=== RECORDS SHOWN ===

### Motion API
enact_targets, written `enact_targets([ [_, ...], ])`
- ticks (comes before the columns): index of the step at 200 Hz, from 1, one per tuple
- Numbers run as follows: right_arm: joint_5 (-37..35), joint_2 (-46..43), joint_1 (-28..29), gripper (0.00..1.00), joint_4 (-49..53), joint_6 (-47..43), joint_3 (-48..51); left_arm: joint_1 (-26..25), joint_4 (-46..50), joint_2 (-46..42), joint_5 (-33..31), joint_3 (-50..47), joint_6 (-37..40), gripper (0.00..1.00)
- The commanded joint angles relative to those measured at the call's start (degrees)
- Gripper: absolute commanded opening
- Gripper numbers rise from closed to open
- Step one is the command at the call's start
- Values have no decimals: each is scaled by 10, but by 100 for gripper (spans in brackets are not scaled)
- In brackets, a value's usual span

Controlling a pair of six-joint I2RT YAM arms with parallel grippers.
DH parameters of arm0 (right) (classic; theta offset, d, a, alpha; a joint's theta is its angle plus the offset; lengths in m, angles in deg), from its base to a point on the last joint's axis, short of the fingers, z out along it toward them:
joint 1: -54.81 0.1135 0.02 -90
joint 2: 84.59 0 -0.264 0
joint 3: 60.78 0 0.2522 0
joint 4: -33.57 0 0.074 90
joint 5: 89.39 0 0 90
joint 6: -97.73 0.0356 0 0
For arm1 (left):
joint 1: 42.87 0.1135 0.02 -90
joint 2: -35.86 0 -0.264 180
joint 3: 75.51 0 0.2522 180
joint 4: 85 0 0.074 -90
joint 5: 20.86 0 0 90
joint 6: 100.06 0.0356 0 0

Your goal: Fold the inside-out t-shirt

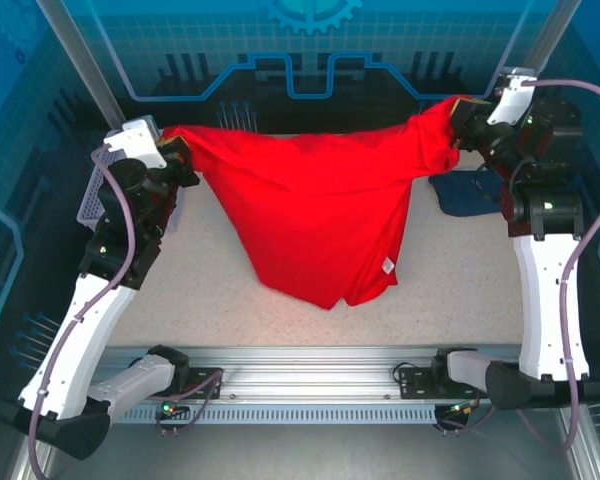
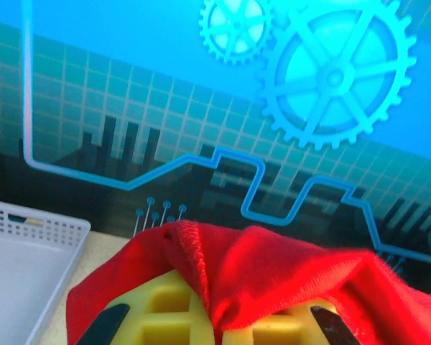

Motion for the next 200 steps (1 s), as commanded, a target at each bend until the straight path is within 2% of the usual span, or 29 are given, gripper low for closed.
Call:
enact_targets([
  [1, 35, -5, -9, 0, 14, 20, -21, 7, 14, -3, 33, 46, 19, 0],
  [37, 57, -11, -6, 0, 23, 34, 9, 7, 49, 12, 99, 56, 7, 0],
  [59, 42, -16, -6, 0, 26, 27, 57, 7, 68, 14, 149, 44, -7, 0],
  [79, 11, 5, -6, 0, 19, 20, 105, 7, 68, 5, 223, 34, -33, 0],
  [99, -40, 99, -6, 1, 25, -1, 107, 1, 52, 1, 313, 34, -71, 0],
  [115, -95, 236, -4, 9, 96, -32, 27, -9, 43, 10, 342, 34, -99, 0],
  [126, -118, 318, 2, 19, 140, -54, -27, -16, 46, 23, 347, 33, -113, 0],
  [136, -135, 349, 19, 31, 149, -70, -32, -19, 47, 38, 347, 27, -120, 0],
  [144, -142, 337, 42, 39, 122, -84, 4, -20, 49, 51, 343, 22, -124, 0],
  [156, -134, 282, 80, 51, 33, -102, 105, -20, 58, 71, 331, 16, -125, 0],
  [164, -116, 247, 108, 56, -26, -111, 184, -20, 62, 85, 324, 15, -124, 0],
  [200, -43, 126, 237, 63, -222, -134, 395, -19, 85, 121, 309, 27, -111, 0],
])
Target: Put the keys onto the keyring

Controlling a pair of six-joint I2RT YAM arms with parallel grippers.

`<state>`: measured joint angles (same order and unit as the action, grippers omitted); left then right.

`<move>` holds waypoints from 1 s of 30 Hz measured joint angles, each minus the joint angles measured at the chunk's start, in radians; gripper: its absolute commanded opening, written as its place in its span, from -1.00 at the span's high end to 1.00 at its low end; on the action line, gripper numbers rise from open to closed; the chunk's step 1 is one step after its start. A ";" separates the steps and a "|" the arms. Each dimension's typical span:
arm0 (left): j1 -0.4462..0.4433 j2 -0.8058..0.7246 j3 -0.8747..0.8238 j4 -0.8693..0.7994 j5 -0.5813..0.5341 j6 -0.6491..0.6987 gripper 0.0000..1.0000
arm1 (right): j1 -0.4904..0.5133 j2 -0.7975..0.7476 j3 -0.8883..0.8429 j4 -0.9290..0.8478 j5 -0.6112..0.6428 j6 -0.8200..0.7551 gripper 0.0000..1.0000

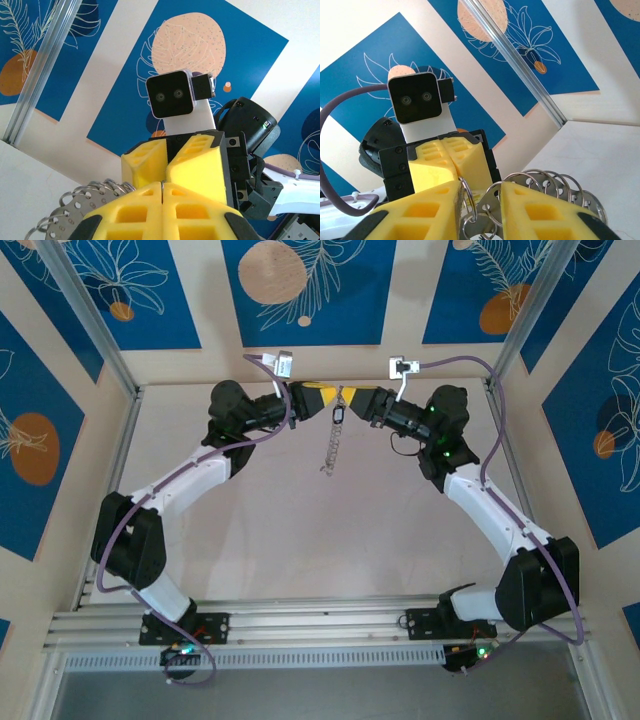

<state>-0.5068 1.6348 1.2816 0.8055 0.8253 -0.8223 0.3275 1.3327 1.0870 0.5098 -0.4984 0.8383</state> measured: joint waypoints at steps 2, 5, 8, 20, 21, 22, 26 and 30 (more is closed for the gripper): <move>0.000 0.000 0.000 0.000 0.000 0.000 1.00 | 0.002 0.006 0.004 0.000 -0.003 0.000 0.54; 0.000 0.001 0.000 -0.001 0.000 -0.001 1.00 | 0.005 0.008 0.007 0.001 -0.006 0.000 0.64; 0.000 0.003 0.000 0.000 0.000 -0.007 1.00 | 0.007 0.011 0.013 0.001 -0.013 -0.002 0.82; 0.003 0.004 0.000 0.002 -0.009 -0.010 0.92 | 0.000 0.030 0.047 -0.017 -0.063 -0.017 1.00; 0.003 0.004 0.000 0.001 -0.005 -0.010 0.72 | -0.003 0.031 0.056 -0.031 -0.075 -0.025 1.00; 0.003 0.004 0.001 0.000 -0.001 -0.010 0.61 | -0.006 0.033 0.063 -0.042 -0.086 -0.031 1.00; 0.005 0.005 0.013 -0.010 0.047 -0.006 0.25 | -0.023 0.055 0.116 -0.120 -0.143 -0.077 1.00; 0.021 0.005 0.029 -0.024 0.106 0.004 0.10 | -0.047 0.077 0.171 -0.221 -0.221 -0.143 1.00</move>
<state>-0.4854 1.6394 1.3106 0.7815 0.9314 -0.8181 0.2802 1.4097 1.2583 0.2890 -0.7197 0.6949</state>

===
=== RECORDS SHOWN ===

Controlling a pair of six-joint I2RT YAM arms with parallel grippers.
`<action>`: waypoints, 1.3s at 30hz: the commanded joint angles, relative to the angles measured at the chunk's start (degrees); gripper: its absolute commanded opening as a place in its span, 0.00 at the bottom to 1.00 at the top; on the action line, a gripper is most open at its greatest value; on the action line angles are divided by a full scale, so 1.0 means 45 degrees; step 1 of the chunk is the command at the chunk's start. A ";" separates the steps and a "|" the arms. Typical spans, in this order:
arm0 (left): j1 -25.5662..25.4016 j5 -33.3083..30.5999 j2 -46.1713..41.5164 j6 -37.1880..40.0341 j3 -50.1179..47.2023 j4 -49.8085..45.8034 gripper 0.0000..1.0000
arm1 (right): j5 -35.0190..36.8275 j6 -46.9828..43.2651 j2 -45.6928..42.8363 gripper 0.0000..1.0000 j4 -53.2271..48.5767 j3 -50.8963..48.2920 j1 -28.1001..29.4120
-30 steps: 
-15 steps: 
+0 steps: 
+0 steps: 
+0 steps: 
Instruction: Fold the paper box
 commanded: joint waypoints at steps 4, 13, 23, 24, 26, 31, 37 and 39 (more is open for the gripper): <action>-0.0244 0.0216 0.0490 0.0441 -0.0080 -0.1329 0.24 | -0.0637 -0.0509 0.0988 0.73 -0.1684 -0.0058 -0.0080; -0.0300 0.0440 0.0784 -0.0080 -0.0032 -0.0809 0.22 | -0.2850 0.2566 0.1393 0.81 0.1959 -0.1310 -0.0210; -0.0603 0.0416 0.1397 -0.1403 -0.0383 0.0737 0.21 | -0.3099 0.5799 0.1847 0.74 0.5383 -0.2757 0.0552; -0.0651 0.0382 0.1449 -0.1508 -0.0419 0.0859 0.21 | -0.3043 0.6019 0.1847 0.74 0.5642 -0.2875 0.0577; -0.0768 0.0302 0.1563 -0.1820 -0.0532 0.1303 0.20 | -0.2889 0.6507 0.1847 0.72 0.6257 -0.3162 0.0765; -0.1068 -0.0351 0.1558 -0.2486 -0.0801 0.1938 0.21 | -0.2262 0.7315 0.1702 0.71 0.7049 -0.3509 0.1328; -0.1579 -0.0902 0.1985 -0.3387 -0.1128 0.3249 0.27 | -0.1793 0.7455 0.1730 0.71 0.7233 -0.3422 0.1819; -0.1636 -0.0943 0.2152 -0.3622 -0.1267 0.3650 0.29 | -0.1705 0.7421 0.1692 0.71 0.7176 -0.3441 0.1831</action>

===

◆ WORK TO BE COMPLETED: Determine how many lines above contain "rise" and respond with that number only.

◆ RESPONSE AREA: 2